From The Atlantic on April 12th, 2017 – Air Pollution Might Make Dangerous Bacteria Harder to Kill
This article discusses a recent study that examined the effects of black carbon (a major component of air pollution) on the growth and antibiotic resistance of common opportunistic pathogens within the human microbiome – Staphylococcus aureus and Streptococcus pneumoniae. The researchers found that the addition of black carbon to plated cultures of the two species changed the morphology of their respective biofilms and increased their antibiotic resistance, as well as increasing their pathogenicity when applied to the nasal mucosa of mice.
We’ve discussed how bacteria develop resistance to antibiotics in class, and while we don’t know which kinds of antibiotics were tested (other than penicillin), we can conjecture as to the mechanism through which the bacteria developed their resistance.
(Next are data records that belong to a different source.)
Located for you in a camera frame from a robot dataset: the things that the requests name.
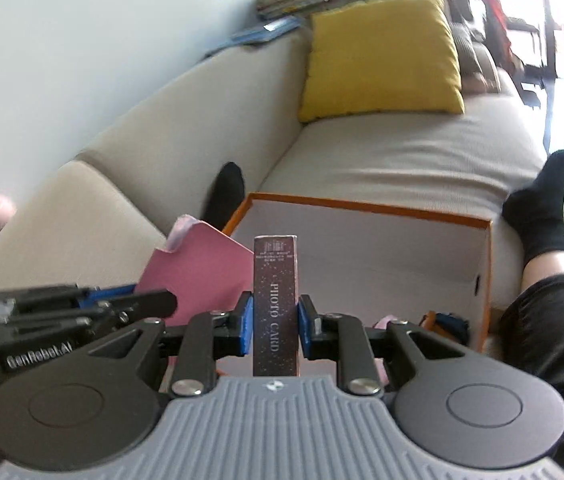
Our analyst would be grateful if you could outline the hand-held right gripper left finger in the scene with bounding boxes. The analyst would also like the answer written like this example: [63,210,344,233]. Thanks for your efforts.
[88,292,255,398]

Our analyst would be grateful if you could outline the orange cardboard box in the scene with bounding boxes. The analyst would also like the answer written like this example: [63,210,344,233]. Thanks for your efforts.
[216,192,494,391]

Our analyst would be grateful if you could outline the person's left leg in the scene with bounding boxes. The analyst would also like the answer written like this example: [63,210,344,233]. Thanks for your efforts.
[204,161,245,235]

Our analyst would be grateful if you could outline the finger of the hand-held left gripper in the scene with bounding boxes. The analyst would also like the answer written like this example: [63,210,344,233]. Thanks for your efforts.
[0,283,137,311]
[0,289,179,335]

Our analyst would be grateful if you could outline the dark photo card box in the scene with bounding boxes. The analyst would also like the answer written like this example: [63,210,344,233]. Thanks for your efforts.
[253,234,303,378]

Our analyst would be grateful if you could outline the dark chair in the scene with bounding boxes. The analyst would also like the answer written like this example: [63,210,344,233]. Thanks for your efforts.
[479,0,564,108]

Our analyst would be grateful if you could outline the blue book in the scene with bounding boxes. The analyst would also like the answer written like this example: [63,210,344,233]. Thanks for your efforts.
[231,16,305,45]

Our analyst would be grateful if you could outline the blue and orange item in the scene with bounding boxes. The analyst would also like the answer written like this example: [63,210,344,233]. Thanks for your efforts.
[421,311,471,343]

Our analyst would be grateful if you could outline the yellow pillow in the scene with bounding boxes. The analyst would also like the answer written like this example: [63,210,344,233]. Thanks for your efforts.
[297,0,466,123]

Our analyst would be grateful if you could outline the beige sofa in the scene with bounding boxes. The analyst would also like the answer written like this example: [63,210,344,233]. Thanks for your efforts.
[0,0,564,361]

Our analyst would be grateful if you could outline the grey cushion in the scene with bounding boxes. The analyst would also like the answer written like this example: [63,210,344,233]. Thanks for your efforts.
[451,24,504,93]

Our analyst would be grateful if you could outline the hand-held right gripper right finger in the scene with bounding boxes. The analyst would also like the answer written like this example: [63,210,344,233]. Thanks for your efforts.
[297,293,469,397]

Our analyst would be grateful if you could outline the pink cloth item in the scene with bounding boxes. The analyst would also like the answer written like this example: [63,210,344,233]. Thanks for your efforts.
[136,214,255,329]
Since I imagine black carbon is not a favored carbon source of bacteria, it may encourage the survival of bacteria with more efflux pumps, to remove the black carbon from the cells.
It’s fascinating that research into the effects of air pollution on the microbes affecting human health was not done until so recently – especially when the effects of air pollution on disease are already well-documented. This article didn’t contain any factual errors (as far as I know), and was careful not to generalize the results of mouse studies to humans. The author also did a good job of defining terms that the lay reader may not be familiar with (biofilm, microbiome, etc.), and was careful to represent the results of the study accurately. Now, if only more science writing was this clear!
What mechanisms are used by bacteria to adapt to air pollution that also increase their pathogenicity?